Humans can do something that paper wasps can't: they can change their programmed response to a particular stimulus. If I were to decide to smash that wasp nest, and those wasps had the ability to transform themselves instantly into hornets, I believe that they would transform before my eyes into the most formidable horde of hornets ever seen. If you saw someone torturing someone you love, and you had the ability to become some sort of super hero with super-human abilities capable of bending steel and moving mountains... wouldn't you do it to protect that special person? I bet that most of us would; and I doubt that many of us would take time out to show the torturer any mercy. Even these paper wasps, who can only ever be the more docile, less aggressive members of their order, could teach me a lesson that I'd never forget if handled carelessly.

Our country has made a multitude of choices in the past that has helped create and mold the world in which we live today. We have created situations and tensions globally that are not completely unlike this relatively harmless wasp nest, with individuals alerted to our presence and watching our movements closely for signs of hostile activity. There are innocent people being tortured and killed in many different locations worldwide.
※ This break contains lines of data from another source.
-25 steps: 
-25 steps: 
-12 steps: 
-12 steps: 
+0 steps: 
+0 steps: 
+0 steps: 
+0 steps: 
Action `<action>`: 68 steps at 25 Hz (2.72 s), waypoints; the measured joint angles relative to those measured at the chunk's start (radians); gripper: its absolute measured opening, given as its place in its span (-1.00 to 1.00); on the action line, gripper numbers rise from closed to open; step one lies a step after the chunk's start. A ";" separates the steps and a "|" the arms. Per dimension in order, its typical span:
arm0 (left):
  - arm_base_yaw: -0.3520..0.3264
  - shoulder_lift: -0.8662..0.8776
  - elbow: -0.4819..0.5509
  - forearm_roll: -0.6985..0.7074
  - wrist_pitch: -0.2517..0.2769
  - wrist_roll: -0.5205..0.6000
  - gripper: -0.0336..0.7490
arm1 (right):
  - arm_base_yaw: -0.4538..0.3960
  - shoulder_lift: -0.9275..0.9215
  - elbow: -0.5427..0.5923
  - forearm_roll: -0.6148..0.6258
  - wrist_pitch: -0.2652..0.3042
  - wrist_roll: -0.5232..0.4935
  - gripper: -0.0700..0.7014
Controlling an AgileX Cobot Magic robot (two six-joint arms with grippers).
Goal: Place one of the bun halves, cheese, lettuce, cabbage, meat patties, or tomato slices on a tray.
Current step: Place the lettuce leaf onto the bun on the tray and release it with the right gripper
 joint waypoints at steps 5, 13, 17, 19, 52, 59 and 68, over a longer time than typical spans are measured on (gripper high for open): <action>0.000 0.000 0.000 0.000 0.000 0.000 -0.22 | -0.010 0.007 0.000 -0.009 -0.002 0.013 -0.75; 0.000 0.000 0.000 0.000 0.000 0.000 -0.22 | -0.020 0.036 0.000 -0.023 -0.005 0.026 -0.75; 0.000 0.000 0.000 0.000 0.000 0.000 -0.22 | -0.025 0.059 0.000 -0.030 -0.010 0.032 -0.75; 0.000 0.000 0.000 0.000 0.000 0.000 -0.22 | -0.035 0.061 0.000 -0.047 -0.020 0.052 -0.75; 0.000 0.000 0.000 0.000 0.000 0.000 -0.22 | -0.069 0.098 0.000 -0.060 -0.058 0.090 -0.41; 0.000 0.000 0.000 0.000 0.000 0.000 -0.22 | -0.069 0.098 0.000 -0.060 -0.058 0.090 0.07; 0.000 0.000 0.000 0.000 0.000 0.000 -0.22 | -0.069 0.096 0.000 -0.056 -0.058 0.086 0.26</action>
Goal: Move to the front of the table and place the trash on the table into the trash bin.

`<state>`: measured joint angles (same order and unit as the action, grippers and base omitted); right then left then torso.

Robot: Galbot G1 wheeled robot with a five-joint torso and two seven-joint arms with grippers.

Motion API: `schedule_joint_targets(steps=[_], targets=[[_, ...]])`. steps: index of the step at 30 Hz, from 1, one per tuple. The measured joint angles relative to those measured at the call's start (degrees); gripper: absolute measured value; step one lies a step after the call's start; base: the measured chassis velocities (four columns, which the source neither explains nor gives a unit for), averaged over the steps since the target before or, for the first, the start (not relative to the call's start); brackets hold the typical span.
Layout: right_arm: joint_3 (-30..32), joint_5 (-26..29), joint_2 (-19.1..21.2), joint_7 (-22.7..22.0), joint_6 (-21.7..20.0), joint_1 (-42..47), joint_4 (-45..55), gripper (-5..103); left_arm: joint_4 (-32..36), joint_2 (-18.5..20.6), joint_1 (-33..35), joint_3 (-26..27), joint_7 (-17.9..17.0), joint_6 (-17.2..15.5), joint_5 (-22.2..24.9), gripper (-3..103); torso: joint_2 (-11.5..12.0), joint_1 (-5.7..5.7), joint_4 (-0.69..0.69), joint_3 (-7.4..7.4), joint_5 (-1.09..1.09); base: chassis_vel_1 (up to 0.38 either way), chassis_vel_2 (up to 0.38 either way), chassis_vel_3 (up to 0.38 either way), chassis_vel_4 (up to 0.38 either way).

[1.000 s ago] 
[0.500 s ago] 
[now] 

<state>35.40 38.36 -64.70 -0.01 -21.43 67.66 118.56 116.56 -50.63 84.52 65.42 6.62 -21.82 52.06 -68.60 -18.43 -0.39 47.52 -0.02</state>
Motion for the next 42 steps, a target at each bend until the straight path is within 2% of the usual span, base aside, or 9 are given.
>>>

There are unknown, and unidentified, "suspected terrorists" being held against their will and without charges in prisons around the globe. People suffer and die without much explanation and without enough publicity. Their families are force-fed questionable justifications and terse statements which resemble too closely the blanket clause of "collateral damage" that has been used to decree the end of life, posthumously, for countless fathers, mothers, sons, and daughters over the last 4 years.

The enemies of freedom and democracy are not the only ones committing moral and ethical crimes. The more we stir up the nests of those who, for the moment, mean us no harm... the more sworn enemies we are sure to find, transformed versions of the relatively peaceful, rightfully suspicious, co-inhabitants of this planet, (our communal "sacred space"), that we see today. Who will be at fault if they choose to fight back against what they see as an unjust attack on their basic human rights? Is it any use to ask these kinds of questions when you're being chased by a massive coalition of enraged enemies that you've brought to life? I think that it "wouldn't be prudent at this juncture" for us to wait to find out. I think that we would be well served to ask these questions now, while some of our potential enemies in this world are still merely adversaries poised in a defensive posture, watching to see what will happen next.
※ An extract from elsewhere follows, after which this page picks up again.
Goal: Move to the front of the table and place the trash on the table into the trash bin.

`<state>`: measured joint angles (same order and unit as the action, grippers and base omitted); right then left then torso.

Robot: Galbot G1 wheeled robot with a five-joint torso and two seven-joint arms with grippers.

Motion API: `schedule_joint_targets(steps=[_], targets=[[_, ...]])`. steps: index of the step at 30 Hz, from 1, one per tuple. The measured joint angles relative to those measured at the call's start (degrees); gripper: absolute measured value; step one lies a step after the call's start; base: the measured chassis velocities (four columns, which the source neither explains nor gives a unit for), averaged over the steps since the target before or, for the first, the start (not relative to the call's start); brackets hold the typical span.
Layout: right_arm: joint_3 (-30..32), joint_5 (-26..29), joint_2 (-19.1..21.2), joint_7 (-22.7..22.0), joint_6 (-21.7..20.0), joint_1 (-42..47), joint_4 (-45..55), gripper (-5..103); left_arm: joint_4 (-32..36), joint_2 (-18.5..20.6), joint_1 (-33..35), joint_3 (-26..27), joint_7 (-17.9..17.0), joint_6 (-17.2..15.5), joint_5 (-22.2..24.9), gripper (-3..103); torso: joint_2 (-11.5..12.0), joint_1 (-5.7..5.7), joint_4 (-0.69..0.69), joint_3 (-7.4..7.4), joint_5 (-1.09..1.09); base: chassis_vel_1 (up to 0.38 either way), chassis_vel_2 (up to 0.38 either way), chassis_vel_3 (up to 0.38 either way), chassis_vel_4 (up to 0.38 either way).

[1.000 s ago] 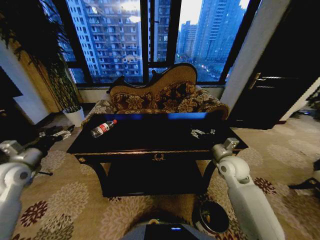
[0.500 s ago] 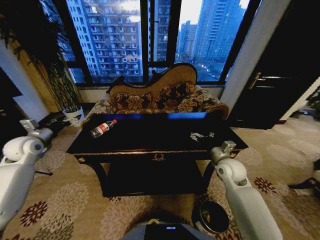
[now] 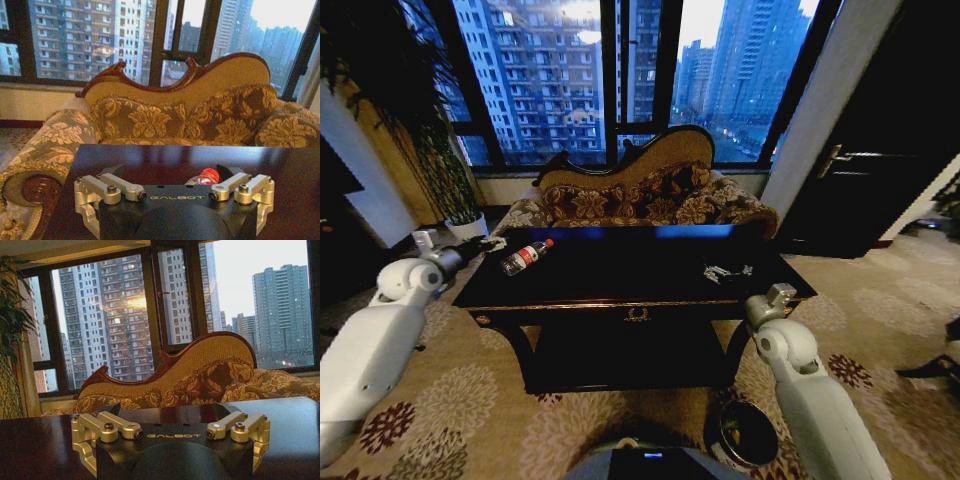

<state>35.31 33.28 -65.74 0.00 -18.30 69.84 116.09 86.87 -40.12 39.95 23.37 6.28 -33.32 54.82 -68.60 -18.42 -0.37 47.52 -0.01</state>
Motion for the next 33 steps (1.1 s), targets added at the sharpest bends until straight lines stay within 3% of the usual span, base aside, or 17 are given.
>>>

If the man described as the victim in this article was, in fact, innocent of any crime - I sincerely hope that whoever is responsible for his treatment is punished to the full extent allowed by law. I doubt that the maximum allowable punishment will be sufficient to suit the crimes allegedly committed here, but I do hope that whatever that penalty is, it will be imposed. Even if the man described in this article as the victim was a terrorist of some sort, I still think that it is unjust for us to be treating prisoners of war, (and that is what they should be considered), in this manner. I fear that it is entirely too possible that nothing in the way of justice will prevail in this case.

If it is now acceptable for us to do this kind of thing to other civilians who we suspect "might"
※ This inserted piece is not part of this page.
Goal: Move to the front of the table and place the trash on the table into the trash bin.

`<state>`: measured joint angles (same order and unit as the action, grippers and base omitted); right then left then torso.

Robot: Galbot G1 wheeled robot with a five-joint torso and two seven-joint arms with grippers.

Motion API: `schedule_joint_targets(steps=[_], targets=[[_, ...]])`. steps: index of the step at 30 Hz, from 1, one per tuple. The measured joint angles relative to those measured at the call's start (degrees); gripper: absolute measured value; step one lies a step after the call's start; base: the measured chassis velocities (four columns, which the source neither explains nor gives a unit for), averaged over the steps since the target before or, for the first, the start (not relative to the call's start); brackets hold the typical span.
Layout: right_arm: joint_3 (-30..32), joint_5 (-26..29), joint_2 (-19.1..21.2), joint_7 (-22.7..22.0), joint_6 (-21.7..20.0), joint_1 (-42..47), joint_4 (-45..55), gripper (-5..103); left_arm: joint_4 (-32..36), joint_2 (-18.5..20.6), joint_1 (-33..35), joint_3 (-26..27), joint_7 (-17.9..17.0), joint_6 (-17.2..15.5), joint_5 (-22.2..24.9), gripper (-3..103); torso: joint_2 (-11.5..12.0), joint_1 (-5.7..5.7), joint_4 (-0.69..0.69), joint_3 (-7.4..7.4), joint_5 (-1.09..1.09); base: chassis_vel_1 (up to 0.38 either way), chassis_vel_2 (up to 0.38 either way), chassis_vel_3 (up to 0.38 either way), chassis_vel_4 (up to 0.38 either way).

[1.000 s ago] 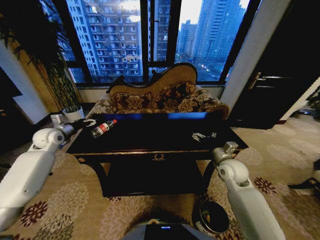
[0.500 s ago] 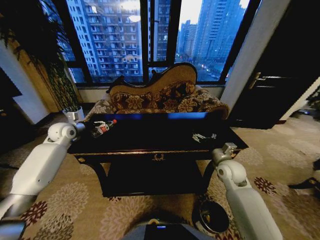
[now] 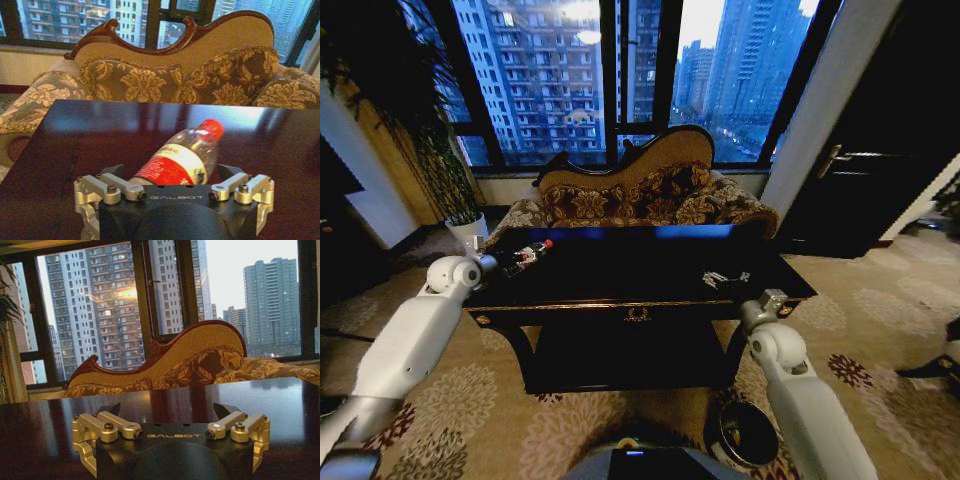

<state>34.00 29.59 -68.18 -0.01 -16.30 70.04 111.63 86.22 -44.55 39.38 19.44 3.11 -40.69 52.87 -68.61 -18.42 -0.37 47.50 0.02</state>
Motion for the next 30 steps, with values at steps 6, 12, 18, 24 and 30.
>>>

I wonder how many of us truly understand the facts of this "War on Terror" that we are fighting. How well do we really understand our enemy? Do we, as a society, truly know who are enemies are? Do we know well enough how to deal with those who may not want to share our way of life in every detail, but who nonetheless do have a desire to live peaceably, (or at least non-aggressively), with us on the same planet? We are playing with fire all over the world today. If there are other worlds out there, with inhabitants observing our actions from afar, they may be getting ready to enjoy a hearty laugh at our expense. Unfortunately I don't think they'll be running to our rescue when we feel the stinging begin, and there is nowhere for us to hide.